Items from a data source:

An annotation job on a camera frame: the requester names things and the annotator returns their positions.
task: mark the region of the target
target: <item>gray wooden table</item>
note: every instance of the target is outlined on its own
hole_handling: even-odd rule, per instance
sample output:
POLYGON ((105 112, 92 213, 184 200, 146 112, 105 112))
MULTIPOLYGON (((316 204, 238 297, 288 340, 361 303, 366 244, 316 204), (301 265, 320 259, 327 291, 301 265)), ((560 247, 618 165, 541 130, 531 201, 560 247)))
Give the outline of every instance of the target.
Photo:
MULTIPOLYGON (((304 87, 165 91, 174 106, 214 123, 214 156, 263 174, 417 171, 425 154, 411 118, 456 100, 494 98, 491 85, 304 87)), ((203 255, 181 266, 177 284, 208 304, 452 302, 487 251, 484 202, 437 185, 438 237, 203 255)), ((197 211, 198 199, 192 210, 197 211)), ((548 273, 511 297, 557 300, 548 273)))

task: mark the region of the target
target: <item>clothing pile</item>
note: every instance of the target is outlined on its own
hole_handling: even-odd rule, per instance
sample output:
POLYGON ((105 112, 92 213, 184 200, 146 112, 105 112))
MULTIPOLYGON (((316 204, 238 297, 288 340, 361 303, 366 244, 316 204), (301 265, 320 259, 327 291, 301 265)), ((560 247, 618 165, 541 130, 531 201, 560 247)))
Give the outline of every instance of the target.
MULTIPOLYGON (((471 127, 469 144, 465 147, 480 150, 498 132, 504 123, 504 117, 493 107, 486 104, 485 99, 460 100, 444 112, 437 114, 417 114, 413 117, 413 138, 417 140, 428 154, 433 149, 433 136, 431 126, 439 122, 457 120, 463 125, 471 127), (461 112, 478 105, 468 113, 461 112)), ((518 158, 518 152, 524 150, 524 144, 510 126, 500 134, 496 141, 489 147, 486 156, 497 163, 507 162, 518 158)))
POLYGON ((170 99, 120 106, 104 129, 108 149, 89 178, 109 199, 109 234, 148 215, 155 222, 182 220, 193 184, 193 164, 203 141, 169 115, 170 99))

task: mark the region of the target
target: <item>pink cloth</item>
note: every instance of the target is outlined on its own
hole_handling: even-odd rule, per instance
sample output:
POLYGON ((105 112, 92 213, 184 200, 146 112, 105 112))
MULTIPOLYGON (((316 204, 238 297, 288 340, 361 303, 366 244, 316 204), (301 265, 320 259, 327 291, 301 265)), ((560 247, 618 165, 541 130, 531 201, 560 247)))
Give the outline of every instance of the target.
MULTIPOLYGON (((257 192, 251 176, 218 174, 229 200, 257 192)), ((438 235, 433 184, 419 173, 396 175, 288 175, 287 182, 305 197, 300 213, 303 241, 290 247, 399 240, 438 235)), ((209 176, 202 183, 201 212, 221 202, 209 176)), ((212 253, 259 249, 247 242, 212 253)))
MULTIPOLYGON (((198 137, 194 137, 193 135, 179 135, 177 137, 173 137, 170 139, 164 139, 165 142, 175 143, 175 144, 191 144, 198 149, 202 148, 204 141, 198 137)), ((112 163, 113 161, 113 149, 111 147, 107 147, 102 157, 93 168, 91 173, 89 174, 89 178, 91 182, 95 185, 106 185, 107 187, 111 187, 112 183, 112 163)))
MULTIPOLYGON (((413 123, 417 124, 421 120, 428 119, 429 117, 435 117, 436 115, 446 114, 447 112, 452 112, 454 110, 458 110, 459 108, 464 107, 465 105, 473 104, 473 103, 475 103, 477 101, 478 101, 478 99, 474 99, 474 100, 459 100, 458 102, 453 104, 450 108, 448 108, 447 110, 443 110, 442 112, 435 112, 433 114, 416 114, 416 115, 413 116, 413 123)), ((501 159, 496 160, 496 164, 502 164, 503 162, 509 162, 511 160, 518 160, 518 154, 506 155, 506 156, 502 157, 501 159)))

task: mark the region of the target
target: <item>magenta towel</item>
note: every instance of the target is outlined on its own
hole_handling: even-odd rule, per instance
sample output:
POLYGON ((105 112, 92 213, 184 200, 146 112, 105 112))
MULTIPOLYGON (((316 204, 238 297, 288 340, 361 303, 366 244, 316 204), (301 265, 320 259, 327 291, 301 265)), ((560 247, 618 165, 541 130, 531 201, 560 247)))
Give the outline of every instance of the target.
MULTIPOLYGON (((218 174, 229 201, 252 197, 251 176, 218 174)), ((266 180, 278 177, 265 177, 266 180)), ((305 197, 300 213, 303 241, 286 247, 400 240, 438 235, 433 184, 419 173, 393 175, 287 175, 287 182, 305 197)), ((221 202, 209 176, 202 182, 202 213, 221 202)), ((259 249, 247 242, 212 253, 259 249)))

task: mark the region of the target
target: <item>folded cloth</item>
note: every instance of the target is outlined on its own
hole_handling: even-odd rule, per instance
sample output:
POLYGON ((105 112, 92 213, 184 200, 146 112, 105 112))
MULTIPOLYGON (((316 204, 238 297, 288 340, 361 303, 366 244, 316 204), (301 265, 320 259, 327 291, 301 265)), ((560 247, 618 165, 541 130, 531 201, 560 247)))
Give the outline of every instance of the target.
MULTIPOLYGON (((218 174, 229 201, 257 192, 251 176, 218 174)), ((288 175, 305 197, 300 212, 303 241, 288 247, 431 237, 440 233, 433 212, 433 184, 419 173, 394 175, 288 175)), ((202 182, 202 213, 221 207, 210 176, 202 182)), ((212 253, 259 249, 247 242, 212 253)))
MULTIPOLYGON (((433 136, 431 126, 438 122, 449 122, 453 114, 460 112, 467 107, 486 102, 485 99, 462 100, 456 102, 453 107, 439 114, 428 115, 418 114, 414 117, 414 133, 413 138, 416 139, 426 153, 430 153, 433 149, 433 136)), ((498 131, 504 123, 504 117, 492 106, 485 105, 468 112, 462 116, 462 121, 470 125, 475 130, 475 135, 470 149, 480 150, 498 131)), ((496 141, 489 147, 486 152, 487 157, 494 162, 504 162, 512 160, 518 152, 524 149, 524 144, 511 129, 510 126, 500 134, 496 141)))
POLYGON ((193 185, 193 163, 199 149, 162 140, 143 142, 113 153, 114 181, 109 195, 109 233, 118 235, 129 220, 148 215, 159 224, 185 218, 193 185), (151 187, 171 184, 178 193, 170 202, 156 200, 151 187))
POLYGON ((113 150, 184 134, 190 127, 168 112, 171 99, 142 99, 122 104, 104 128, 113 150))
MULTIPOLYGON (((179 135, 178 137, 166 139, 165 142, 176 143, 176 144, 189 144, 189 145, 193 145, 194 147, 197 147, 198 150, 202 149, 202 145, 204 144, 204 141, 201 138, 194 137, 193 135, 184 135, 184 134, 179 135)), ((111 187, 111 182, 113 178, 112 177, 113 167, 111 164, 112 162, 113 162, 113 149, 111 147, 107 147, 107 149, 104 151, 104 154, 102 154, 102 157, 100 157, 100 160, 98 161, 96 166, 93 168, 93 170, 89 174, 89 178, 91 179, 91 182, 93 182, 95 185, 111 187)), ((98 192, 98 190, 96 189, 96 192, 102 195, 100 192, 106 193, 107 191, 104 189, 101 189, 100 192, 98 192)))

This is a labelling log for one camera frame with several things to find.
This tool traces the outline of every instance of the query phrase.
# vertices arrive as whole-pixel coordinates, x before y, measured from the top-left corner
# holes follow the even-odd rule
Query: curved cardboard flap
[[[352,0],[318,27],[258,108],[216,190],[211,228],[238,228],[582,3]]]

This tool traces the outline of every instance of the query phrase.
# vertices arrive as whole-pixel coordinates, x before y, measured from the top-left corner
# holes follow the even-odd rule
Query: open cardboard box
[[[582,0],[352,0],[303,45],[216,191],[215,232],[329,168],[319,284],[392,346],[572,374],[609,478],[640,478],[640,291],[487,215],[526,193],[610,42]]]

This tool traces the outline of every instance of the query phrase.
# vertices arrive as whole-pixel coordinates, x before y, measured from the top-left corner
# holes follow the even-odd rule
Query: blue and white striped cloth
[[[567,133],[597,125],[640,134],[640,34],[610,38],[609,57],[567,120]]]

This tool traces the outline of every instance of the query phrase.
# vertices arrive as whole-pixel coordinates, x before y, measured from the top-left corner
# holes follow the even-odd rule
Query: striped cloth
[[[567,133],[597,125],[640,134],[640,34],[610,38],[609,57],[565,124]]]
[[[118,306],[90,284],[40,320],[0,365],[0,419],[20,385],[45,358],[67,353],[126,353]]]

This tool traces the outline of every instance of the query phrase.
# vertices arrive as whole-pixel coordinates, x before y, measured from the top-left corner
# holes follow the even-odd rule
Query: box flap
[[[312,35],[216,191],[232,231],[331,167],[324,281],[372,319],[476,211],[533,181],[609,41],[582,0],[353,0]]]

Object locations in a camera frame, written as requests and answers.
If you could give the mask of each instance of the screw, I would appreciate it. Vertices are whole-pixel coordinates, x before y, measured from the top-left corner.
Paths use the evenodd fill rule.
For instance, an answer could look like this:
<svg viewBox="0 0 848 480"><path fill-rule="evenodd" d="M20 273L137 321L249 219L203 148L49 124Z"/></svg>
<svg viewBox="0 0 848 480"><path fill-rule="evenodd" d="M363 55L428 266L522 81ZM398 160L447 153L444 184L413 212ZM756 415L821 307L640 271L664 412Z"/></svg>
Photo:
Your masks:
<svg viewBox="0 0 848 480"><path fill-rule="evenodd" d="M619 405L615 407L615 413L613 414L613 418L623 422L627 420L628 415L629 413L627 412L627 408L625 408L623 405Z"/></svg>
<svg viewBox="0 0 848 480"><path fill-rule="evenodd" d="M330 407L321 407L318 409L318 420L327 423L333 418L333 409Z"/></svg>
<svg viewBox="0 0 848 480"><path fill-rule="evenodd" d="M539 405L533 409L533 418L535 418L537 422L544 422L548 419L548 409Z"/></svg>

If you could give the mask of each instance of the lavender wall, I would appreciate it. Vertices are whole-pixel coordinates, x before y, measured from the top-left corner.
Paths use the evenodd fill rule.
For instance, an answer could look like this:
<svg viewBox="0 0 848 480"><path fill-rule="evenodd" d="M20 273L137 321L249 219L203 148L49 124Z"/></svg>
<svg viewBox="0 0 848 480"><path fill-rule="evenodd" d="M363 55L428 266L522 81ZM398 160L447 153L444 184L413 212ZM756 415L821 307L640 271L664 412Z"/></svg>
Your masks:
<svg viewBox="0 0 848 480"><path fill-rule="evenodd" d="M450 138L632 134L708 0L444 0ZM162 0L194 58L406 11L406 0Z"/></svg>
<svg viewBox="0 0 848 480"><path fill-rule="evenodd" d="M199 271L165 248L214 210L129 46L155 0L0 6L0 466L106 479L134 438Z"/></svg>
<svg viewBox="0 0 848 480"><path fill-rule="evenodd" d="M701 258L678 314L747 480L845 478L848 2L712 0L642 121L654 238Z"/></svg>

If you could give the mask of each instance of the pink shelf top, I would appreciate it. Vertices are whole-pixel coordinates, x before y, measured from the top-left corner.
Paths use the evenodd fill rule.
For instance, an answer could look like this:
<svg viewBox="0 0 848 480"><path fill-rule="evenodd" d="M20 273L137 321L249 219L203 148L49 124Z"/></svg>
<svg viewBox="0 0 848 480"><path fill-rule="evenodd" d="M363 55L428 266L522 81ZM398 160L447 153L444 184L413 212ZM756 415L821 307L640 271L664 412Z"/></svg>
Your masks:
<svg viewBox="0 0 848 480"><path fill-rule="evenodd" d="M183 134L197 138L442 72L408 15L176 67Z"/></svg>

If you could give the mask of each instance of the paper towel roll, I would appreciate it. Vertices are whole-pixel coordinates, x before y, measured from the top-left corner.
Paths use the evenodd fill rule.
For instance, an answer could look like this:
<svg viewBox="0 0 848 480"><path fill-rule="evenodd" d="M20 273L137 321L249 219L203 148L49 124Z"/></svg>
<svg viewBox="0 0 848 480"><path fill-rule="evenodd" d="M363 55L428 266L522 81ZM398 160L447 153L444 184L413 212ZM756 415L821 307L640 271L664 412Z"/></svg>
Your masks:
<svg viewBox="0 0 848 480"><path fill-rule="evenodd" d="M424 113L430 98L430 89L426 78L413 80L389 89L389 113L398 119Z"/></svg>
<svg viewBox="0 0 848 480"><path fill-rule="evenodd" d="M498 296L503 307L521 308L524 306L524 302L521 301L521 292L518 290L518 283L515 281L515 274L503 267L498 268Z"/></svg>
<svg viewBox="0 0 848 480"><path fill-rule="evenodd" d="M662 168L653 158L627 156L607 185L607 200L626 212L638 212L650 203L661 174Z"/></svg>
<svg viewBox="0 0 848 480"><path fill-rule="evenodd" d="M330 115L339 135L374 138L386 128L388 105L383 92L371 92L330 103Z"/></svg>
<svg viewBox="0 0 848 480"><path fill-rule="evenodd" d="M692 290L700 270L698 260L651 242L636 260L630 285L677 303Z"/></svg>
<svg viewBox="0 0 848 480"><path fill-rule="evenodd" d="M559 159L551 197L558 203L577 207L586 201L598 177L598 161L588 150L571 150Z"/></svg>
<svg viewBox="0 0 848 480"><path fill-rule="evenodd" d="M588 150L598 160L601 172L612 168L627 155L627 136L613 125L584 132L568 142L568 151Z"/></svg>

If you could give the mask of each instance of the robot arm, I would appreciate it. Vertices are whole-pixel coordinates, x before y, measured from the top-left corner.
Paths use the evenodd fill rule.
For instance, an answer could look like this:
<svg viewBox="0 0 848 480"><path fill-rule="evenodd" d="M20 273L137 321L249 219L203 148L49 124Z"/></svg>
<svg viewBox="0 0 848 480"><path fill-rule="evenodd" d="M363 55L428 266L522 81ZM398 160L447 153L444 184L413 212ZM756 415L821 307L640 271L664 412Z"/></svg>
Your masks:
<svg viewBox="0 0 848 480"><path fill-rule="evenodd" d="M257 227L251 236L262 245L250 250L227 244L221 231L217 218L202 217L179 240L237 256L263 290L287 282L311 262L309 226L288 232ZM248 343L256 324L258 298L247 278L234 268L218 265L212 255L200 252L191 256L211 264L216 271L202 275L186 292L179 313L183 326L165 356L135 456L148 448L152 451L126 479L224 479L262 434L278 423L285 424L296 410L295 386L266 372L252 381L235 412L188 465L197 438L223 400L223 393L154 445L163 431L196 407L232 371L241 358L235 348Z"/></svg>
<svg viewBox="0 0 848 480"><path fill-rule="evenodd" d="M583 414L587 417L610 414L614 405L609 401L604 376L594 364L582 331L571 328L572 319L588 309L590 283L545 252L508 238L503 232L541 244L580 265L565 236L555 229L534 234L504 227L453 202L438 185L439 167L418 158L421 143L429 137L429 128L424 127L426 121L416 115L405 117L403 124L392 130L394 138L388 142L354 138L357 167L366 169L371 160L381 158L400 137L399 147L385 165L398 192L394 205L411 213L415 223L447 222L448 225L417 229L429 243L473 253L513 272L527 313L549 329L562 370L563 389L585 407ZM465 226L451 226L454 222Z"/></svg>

Exercise: Check all the records above and select each line where the string "towel" is found.

Task solution:
target: <item>magenta towel</item>
If you could give the mask of each instance of the paper towel roll, I would appreciate it. Vertices are whole-pixel coordinates, x before y, measured from the top-left corner.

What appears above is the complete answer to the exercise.